Genetically Engineered and Implantable Mouse Brain Tumor Models: Characterization by Immunohistochemistry and Flow Cytometry

Abstract

Gliomas are aggressive tumors with a poor prognosis. The protocols presented here outline the methods used to study tumor progression, the tumor microenvironment (TME), and the effects of experimental treatments. The Sleeping Beauty (SB) transposase system induces tumors de novo to generate mouse models that recapitulate human gliomas.

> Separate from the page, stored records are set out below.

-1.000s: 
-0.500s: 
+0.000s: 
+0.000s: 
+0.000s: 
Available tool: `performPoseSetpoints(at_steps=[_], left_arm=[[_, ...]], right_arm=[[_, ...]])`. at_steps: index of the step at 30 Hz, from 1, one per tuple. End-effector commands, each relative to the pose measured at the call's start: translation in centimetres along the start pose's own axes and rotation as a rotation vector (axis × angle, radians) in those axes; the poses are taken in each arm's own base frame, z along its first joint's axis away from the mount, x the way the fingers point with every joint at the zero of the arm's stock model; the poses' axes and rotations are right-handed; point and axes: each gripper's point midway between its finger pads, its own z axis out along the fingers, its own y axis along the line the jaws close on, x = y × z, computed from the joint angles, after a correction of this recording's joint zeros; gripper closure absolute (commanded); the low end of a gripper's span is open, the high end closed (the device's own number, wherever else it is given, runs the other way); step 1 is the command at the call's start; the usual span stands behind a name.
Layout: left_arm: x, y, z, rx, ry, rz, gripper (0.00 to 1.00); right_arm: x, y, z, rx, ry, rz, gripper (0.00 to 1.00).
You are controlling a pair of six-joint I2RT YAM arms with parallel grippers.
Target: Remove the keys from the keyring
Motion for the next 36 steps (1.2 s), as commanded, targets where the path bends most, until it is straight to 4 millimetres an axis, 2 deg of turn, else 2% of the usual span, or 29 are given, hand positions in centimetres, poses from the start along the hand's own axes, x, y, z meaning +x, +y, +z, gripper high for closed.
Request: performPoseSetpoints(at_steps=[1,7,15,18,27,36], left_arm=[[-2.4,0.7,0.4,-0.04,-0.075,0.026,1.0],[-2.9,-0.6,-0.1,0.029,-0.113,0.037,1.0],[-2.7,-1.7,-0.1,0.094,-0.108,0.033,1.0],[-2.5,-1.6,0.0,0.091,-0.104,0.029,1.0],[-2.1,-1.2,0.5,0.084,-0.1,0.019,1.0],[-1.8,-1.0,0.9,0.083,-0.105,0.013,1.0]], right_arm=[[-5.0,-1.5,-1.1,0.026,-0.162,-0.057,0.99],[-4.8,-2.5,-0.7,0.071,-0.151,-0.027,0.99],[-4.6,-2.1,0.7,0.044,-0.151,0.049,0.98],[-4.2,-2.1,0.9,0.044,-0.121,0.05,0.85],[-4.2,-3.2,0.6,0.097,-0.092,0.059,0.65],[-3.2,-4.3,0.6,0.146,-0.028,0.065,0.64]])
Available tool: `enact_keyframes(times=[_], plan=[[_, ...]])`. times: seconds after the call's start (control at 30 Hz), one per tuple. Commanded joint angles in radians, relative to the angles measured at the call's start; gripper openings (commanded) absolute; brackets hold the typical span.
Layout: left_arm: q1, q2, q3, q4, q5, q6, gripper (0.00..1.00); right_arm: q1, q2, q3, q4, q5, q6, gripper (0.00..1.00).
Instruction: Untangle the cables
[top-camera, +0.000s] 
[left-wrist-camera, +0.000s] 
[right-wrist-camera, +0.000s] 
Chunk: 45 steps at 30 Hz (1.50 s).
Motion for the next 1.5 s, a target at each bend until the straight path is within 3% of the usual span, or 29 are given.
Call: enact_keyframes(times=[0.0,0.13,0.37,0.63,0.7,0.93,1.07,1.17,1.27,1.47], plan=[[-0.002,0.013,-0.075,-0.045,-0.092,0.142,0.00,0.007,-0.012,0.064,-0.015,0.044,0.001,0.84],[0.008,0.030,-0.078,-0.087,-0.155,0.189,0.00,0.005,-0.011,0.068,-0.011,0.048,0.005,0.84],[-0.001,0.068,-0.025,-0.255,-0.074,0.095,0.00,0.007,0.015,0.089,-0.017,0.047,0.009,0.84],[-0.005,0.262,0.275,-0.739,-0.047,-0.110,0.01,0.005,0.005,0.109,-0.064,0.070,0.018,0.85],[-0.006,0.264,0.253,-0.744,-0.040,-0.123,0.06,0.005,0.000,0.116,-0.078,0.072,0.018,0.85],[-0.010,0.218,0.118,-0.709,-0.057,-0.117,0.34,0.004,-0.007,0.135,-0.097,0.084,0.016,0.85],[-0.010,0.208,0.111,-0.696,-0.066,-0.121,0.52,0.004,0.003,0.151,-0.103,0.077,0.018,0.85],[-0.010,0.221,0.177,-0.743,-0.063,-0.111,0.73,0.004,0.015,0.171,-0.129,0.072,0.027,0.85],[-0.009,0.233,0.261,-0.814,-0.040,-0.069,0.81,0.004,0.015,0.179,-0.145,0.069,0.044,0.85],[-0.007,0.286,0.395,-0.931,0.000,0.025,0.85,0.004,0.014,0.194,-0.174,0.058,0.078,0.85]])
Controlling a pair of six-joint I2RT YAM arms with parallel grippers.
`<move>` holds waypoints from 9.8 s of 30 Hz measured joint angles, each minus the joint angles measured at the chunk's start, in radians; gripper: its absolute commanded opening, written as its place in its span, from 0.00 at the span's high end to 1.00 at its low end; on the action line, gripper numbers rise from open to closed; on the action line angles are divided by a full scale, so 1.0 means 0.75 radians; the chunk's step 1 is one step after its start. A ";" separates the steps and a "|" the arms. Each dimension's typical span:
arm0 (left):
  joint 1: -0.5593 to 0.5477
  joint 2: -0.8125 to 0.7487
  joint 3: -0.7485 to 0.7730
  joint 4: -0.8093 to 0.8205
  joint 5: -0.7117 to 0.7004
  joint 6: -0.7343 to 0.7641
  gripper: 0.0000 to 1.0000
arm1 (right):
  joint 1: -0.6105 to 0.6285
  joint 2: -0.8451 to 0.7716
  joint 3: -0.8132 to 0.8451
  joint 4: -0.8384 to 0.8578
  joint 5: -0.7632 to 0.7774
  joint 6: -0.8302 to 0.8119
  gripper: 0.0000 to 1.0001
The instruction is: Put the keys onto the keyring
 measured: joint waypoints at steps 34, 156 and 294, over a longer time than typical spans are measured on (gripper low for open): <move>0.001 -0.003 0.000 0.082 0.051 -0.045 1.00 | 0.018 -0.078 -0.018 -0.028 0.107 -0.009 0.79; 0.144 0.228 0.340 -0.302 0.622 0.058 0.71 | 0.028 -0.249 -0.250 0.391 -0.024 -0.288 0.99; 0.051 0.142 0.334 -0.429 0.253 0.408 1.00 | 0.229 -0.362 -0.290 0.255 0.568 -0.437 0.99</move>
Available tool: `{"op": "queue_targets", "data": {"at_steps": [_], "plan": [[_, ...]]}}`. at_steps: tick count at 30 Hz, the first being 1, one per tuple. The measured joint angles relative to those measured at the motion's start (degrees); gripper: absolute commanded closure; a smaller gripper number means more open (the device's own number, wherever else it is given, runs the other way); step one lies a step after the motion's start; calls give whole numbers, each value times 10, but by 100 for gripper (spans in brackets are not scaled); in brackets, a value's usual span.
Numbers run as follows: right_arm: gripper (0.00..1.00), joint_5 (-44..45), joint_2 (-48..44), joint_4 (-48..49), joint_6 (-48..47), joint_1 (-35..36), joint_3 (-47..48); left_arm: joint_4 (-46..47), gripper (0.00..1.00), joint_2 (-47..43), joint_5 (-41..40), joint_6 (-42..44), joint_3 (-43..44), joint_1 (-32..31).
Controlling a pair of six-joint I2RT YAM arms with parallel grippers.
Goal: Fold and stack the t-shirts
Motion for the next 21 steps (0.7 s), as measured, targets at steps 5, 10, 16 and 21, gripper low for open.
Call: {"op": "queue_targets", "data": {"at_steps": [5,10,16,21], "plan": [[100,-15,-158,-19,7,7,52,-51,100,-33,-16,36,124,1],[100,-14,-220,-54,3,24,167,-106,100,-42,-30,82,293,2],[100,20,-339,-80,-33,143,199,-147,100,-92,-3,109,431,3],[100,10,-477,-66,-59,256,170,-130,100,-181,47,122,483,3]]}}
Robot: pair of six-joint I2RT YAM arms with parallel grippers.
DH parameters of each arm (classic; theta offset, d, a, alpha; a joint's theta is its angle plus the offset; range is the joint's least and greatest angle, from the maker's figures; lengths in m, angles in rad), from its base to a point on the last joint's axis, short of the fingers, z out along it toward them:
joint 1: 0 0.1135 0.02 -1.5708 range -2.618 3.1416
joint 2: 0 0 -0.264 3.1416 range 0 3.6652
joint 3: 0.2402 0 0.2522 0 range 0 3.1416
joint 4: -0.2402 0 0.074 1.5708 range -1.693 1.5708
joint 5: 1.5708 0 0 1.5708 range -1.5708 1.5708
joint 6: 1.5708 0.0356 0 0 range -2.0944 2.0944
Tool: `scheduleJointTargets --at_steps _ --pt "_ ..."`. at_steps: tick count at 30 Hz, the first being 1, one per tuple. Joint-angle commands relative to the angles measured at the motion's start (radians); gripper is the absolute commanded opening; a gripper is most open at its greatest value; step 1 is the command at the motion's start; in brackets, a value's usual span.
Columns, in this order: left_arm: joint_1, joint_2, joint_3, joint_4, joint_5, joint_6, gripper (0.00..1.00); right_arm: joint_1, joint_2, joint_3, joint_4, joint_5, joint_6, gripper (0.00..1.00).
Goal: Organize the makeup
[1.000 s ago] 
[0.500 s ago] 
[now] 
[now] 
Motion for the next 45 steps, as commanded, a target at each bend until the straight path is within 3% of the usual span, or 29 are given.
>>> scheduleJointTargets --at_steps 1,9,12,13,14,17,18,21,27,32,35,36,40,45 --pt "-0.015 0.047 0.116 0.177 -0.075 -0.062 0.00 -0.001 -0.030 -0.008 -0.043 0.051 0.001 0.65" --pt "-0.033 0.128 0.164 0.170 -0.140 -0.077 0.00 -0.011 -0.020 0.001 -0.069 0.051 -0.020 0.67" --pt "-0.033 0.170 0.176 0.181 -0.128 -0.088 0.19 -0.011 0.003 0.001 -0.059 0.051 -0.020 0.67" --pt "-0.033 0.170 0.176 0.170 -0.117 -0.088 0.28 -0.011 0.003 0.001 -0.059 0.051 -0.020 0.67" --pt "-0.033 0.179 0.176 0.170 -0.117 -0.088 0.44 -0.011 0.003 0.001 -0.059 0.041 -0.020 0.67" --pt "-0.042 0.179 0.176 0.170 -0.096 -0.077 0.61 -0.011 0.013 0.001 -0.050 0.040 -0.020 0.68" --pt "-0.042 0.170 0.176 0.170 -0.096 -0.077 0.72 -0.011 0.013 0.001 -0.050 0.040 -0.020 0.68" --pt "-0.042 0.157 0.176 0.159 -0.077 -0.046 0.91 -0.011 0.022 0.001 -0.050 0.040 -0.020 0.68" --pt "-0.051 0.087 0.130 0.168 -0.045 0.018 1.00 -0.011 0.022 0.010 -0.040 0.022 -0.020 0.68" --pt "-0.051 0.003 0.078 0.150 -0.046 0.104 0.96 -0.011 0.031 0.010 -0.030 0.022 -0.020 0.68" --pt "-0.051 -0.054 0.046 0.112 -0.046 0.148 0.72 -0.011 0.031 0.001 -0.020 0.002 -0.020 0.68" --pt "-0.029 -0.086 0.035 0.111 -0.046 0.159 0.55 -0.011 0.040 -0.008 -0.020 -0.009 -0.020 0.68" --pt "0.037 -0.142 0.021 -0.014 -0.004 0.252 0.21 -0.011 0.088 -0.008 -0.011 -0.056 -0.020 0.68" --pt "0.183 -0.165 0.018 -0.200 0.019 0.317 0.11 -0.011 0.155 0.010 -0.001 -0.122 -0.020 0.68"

Plasmids are constructed with oncogenic drivers and other genetic alterations of interest. which are recognized by their unique position in between inverted/direct repeat (IR/DR) sequences. Luciferase enzyme is used to monitor the uptake of the plasmid, tumor growth, and response to experimental therapies. The genes of interest are tracked using fluorescent markers. Tumors will arise in immunocompetent hosts, which provides a relevant preclinical platform for analysis of tumor initiation, progression, survival, immune microenvironment, and histopathological features. Once the tumor grows within the desired brain location, it can be harvested to generate cell cultures of neurospheres for future experimentation. The benefit of implantable models generated from SB tumors is that they provide specific anatomical and genetic context, in which specific genetic characteristics can be tracked, as they are co-expressed with fluorescent markers. Post glioma cell implantation, additional analysis of the TME and tumor growth can be performed through immunohistochemistry (IHC) and flow cytometry. © 2025 Wiley Periodicals LLC. Basic Protocol 1: Creation of mouse glioma models by Sleeping-Beauty-mediated transposition Basic Protocol 2: Generation of orthotopic implantable brain tumors and neurospheres Basic Protocol 3: Hematoxylin and eosin staining of glioma tissue samples Basic Protocol 4: Immunohistochemistry of glioma tissue samples Basic Protocol 5: Flow cytometry for immune cell analysis of the tumor microenvironment.

Keywords: Gliomas; flow cytometry; genetically engineered mouse models; immune microenvironment; immunohistochemistry; preclinical model.